等视力逐渐回来。他看到一望无际的冰雪水面,除了他自己,什么都没有。但是我已没有任何力气。冰冻刺骨。我无法再下水去找她。这样我会死。所以你选择离开这里,去寻找帮助。对。我浑身湿透冰冻,身体僵硬,精疲力尽,只剩最后一丝求生的本能,支撑自己走过冰湖,走出山坡,来到山路边上,等待经过的汽车。那天有人载你吗。有。一辆去往外省的卡车,从山路上开过。他们载我到市区家里,之后直接开走。你为何不报案。如果你及时报案,会有人马上去那里找车找人,也许她还会有一丝希望。不。绝无可能,那天温度非常低,更何况她不会游泳。所以,你确认她必定死去,你不报案。不。我觉得报案于事无补,她已死去,而我将没有办法说清楚在我身上发生的事情。我知道一定会有麻烦。所以,你选择隐瞒3年,让她的尸体在湖底腐烂,最后变成一具骨骸。如果你要以这种角度来表达,那么我承认,这是我的选择。

我陈述的事实就是如上所说。我已完毕。

庭审结束,她去看他。

她等在接待室,隔着玻璃窗看见他被人带出来。往昔俊美健壮的男子被疾病掌控,消瘦至不成人形,脸色青白,穿一件灰色毛衣,脸颊和下巴绽出胡子茬。他们再次又离得很近。他的眼睛没有变。看着她,眼神里露出往日微笑。

他说,信得。你在英国可好。似忘记他们刚在法庭对峙两边。

她说,我考上大学。分子生物学。

呵。以后你会知道我们每个人为什么有不同的组成。不同的组成,让我们得到各自不同的命运。

所有熟悉感觉在瞬间来临。他是那个爬上桑树为她摘下紫色桑椹的男子。他告诉她用何种方式去观望云朵。

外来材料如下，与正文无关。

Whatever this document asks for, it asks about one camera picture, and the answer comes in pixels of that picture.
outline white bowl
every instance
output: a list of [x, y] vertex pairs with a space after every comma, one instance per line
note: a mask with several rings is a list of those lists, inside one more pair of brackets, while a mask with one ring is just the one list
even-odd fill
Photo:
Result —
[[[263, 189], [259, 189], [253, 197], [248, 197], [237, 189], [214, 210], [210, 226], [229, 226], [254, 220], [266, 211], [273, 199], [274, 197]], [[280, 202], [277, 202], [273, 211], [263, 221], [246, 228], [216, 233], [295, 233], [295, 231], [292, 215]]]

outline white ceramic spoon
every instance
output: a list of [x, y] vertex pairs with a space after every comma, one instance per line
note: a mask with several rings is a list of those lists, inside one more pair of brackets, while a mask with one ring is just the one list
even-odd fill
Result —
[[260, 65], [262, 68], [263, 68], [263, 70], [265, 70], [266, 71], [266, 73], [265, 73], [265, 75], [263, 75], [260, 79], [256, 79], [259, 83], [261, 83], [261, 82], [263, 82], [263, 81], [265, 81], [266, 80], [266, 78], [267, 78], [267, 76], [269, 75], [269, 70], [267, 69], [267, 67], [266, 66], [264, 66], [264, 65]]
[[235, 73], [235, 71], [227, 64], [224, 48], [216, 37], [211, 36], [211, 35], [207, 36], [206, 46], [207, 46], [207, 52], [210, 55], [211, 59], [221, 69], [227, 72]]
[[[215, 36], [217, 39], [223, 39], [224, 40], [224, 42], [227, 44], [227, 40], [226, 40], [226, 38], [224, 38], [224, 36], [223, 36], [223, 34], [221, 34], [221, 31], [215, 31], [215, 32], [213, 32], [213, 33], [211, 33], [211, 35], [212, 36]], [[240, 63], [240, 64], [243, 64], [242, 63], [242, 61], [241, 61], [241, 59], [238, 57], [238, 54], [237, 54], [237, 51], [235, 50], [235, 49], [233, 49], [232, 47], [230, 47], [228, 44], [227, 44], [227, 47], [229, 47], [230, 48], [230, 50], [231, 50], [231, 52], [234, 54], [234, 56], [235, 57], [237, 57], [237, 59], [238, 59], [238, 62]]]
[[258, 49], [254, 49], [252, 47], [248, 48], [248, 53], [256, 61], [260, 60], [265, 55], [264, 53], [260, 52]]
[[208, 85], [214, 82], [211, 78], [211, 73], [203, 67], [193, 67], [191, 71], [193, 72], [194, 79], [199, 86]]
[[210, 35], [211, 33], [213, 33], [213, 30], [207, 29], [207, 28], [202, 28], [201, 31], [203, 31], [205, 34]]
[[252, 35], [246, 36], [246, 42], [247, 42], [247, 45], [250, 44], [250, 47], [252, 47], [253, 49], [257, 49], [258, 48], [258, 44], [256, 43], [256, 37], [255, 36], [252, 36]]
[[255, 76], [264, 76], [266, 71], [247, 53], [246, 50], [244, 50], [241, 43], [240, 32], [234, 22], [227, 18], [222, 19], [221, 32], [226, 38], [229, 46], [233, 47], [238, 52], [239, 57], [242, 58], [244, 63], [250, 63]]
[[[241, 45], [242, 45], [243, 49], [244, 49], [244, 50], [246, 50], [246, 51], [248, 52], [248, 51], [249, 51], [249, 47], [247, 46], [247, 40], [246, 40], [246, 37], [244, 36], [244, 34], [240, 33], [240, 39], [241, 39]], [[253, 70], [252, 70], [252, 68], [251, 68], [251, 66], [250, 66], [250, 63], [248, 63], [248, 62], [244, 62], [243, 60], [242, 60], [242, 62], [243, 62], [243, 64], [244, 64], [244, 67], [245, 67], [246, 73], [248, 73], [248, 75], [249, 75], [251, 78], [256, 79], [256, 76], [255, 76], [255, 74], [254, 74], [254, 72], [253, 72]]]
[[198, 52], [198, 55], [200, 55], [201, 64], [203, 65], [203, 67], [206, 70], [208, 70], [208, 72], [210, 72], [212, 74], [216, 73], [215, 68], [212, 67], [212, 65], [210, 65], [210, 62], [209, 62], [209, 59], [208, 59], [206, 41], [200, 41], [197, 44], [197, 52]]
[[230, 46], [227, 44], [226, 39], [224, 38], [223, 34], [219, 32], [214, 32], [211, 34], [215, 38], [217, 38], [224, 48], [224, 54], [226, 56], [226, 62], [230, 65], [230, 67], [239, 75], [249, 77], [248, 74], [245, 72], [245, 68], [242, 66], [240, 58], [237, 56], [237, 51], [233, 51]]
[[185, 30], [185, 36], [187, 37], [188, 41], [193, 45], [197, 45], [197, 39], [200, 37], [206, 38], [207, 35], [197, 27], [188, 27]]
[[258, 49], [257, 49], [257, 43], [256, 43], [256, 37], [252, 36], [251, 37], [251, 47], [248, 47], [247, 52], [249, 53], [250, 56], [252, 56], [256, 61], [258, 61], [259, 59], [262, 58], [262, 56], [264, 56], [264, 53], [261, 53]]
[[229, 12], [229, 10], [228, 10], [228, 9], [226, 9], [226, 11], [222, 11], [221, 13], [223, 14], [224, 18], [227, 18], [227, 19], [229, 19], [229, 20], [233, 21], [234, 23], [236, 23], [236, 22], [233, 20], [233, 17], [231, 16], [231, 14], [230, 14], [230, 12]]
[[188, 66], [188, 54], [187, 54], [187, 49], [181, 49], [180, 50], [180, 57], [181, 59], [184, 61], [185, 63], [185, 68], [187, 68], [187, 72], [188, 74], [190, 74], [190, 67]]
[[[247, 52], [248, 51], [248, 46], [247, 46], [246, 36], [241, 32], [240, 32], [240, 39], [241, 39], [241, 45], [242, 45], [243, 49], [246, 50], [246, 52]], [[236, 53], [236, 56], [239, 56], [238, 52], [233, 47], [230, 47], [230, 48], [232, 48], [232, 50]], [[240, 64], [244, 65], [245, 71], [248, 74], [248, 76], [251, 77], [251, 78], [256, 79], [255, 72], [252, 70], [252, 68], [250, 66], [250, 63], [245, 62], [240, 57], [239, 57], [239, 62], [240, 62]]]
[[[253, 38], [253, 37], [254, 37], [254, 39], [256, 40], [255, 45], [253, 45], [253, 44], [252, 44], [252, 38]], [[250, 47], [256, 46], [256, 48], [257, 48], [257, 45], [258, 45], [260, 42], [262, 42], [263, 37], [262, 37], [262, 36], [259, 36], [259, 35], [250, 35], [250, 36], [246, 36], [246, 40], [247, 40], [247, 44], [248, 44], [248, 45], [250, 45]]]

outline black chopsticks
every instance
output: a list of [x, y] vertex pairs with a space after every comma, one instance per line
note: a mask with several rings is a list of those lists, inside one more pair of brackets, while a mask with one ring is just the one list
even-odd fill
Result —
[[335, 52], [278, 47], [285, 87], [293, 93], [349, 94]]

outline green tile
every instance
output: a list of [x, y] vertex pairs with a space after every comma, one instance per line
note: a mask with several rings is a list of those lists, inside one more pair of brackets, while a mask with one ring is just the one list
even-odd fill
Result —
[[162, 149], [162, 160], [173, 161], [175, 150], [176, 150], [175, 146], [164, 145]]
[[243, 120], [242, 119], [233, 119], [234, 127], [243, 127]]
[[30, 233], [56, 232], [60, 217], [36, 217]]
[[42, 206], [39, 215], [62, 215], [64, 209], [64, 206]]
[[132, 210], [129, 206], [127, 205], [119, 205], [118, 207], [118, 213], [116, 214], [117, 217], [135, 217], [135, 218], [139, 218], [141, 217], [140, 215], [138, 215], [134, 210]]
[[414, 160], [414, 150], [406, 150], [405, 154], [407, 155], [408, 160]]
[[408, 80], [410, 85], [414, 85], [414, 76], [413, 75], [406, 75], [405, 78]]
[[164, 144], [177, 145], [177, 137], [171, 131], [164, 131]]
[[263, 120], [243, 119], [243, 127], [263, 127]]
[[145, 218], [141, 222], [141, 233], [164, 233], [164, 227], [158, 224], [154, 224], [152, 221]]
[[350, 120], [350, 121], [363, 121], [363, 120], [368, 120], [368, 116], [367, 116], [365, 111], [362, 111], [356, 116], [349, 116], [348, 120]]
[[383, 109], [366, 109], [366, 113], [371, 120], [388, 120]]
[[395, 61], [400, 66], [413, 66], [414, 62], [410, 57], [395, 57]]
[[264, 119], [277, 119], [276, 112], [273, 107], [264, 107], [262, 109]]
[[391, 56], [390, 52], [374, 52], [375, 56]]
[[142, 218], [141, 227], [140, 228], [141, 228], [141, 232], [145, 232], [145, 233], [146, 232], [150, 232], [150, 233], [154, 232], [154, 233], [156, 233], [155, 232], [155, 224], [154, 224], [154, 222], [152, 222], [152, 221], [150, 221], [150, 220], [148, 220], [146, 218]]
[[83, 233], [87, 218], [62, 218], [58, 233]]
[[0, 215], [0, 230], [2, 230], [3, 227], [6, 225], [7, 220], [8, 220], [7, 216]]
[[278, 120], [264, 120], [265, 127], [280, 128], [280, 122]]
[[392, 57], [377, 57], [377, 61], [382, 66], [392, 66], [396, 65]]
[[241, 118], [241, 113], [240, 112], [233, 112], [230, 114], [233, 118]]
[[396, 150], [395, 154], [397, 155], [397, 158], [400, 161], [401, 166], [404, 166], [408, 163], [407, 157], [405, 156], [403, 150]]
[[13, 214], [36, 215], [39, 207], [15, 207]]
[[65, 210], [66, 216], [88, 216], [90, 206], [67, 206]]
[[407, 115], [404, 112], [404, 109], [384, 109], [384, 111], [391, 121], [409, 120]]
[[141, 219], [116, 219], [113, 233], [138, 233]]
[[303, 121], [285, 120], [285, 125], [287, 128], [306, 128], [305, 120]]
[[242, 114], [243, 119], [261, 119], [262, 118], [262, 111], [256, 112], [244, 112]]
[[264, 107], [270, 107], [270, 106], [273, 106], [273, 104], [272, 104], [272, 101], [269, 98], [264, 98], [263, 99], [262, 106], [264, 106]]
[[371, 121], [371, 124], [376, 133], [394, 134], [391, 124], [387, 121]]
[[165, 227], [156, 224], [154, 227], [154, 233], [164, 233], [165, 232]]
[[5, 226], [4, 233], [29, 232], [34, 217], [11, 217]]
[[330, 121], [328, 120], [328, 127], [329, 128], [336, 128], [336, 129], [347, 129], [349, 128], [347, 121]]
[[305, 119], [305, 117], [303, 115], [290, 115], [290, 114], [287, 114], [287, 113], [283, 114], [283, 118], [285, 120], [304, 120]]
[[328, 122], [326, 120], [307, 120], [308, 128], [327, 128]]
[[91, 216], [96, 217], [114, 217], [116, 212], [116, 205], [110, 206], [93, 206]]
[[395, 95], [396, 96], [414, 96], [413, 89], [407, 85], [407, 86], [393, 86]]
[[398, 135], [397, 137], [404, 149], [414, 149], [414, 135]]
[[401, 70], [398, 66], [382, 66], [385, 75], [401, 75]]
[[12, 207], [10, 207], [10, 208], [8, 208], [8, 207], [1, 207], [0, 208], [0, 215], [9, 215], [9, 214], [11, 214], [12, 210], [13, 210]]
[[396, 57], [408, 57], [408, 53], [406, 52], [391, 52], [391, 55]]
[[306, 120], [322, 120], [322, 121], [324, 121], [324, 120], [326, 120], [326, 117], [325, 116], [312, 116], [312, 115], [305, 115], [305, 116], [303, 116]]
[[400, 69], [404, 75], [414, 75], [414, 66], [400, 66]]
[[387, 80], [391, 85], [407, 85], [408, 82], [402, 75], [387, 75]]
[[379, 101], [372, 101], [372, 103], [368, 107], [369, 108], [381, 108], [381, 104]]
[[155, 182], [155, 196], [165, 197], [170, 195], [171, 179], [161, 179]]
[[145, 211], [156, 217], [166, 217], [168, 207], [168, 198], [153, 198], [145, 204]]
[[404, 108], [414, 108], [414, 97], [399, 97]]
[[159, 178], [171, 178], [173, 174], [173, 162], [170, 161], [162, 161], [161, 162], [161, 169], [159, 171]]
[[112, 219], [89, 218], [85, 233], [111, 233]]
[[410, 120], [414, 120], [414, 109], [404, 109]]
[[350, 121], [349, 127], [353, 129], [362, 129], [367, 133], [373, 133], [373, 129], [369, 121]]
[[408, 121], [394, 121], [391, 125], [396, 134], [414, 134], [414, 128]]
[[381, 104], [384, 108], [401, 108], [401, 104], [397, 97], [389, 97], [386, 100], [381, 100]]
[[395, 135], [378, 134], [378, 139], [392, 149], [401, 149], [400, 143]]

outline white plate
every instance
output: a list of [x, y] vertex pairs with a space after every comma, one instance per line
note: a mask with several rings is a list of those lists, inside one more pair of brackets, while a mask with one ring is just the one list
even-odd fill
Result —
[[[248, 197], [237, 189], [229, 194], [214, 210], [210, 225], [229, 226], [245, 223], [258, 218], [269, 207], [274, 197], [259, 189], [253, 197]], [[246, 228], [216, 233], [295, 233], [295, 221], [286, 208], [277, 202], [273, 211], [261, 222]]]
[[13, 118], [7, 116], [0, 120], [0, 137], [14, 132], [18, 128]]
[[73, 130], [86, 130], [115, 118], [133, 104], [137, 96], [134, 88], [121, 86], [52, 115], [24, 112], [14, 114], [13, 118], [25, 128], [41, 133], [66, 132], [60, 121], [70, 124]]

他在月光下吹起尺八心无旁骛。他与她们一起共赴春日花海的盛宴。他在暴雨之后的亭子里卸下衣衫美丽完整。他以情感和肉身洞穿一对来自远方的母女充满幻象的生活。他是让她最终看到空虚破碎的男子。

他说,你相信我刚才说过的所有的话吗。

她说,如果我不相信,一切又会有什么不同。我只想知道你为什么让她独自沉落在湖底3年。

我是个普通男子。信得。我软弱。需求自保,苟且偷生。

你任她死去,独自留在湖底。这是爱吗。

对。这是爱。你母亲最终逼迫我做出承认。她要的真相就是这个。他平静地看着她,没有躲避视线,说,现在,你可以觉得彻底失望了,信得。爱既不高尚,也与浪漫无关。它会在某个特定时刻显露出直接和残酷。没有伎俩,没有幻术,没有前景,没有余地。只有考验和真相。这就是俗世的平常凡人之间的爱。